* **Work request**
Beginning with the line where "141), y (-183" occurs, transcribe every line exactly through the last line of the listing below, and no others.

* **Information shown**
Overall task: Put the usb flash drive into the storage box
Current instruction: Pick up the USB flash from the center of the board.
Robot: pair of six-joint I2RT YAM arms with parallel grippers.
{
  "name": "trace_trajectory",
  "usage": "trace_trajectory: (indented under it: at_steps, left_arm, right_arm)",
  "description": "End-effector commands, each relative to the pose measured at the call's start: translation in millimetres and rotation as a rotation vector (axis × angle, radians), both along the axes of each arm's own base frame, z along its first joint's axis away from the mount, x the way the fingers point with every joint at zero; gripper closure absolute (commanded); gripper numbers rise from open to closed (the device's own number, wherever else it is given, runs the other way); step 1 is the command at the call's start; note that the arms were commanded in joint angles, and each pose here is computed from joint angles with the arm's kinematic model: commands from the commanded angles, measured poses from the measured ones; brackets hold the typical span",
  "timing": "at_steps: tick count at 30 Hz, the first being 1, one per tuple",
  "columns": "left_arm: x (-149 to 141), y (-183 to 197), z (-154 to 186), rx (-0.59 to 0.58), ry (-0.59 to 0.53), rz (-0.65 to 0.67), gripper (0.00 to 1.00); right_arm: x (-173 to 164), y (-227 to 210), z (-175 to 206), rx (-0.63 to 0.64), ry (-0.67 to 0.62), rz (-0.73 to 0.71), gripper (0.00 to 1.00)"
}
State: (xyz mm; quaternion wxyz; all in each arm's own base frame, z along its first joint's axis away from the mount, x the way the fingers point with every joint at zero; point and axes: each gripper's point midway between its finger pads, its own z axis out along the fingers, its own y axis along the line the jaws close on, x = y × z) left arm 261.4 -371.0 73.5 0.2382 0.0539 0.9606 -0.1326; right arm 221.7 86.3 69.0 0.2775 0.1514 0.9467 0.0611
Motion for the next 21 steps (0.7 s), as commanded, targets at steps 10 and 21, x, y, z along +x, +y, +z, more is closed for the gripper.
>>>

* **Written reply**
  "columns": "left_arm: x (-149 to 141), y (-183 to 197), z (-154 to 186), rx (-0.59 to 0.58), ry (-0.59 to 0.53), rz (-0.65 to 0.67), gripper (0.00 to 1.00); right_arm: x (-173 to 164), y (-227 to 210), z (-175 to 206), rx (-0.63 to 0.64), ry (-0.67 to 0.62), rz (-0.73 to 0.71), gripper (0.00 to 1.00)"
}
State: (xyz mm; quaternion wxyz; all in each arm's own base frame, z along its first joint's axis away from the mount, x the way the fingers point with every joint at zero; point and axes: each gripper's point midway between its finger pads, its own z axis out along the fingers, its own y axis along the line the jaws close on, x = y × z) left arm 261.4 -371.0 73.5 0.2382 0.0539 0.9606 -0.1326; right arm 221.7 86.3 69.0 0.2775 0.1514 0.9467 0.0611
Motion for the next 21 steps (0.7 s), as commanded, targets at steps 10 and 21, x, y, z along +x, +y, +z, more is closed for the gripper.
>>>

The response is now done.